Une Constitution mise à l’épreuve par l’agression rwandaise
Depuis 2022, la RDC fait face à une agression du Rwanda à travers le M23, qui occupe plusieurs territoires dans l’Est du pays. Cette situation met en lumière les limites de la Constitution face aux défis sécuritaires, notamment dans la gestion de l’état de siège et des pouvoirs d’urgence.
Le rôle du chef de l’État dans la défense nationale, la coordination des forces de sécurité et la coopération avec des partenaires étrangers font partie des points sensibles qui, selon certains analystes, nécessiteraient un renforcement des prérogatives du pouvoir exécutif en période de crise.
La question de la double nationalité, une épine dans le débat constitutionnel
Autre sujet brûlant : la double nationalité. L’article 10 de la Constitution actuelle interdit la double nationalité, ce qui exclut de nombreux Congolais de la diaspora de la vie politique et économique du pays.
Alors que la diaspora joue un rôle clé dans l’économie congolaise (notamment via les transferts de fonds), plusieurs acteurs politiques plaident pour une révision de cette disposition, afin de permettre aux Congolais ayant acquis une autre nationalité de participer activement au développement du pays. Toutefois, certains courants nationalistes s’y opposent fermement, arguant que cela pourrait favoriser l’infiltration d’intérêts étrangers.
Une Constitution pour les belligérants ?
Un autre aspect controversé de cette Constitution est qu’elle a été rédigée dans un contexte de compromis entre anciens belligérants, notamment le gouvernement de Kinshasa et les ex-mouvements rebelles intégrés dans les institutions après les négociations de paix.
Certains experts estiment que cette genèse particulière a conduit à des failles juridiques qui compliquent encore aujourd’hui la gestion du pays. La décentralisation, par exemple, bien que prévue dans le texte, reste largement incomplète, faute de mise en œuvre effective. De même, la question de la représentation des ex-rebelles dans l’armée et les institutions soulève encore des tensions.
19 ans après, quel avenir pour la Constitution ?

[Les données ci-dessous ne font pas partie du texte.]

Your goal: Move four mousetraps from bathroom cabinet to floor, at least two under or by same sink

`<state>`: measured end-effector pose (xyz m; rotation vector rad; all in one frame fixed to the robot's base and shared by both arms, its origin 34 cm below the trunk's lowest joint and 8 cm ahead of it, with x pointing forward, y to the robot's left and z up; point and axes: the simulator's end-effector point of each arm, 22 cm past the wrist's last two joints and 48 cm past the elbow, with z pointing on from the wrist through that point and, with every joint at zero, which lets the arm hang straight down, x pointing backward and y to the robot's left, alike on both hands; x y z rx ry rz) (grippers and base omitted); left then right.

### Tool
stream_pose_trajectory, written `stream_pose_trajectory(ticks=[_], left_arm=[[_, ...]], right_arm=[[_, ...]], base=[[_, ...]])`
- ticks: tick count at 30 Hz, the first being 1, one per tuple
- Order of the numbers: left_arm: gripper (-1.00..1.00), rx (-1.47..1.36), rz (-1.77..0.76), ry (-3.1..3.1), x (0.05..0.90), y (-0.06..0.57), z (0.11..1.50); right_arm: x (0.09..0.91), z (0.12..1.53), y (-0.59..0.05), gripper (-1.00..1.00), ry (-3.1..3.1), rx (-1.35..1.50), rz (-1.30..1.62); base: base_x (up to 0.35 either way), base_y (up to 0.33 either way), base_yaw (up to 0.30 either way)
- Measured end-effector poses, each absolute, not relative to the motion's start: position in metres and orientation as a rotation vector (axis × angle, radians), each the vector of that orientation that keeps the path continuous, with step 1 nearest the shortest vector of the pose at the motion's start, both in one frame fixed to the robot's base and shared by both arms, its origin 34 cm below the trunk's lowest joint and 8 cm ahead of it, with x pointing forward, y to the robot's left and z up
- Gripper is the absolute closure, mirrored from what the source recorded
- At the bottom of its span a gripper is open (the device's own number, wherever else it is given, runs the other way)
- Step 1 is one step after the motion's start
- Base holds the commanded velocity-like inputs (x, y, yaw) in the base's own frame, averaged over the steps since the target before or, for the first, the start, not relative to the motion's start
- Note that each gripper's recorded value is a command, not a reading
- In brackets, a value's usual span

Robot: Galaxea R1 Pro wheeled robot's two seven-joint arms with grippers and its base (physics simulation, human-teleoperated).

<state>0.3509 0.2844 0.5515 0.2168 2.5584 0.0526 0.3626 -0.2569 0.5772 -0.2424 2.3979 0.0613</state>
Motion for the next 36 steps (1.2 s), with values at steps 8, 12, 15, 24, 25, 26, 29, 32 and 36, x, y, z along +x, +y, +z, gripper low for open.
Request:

Alors que la RDC célèbre le 19ᵉ anniversaire de sa Constitution, l’heure est au bilan :
Acquis : Maintien du pluralisme politique, élections régulières, consolidation des libertés fondamentales.
Défis : Insécurité persistante, faible application de certaines dispositions, débat sur la révision.
Pour de nombreux Congolais, la priorité n’est pas de changer la Constitution, mais de l’appliquer réellement et de garantir l’État de droit. Toutefois, avec les tensions sécuritaires et les enjeux politiques actuels, le débat autour de son évolution reste plus que jamais d’actualité.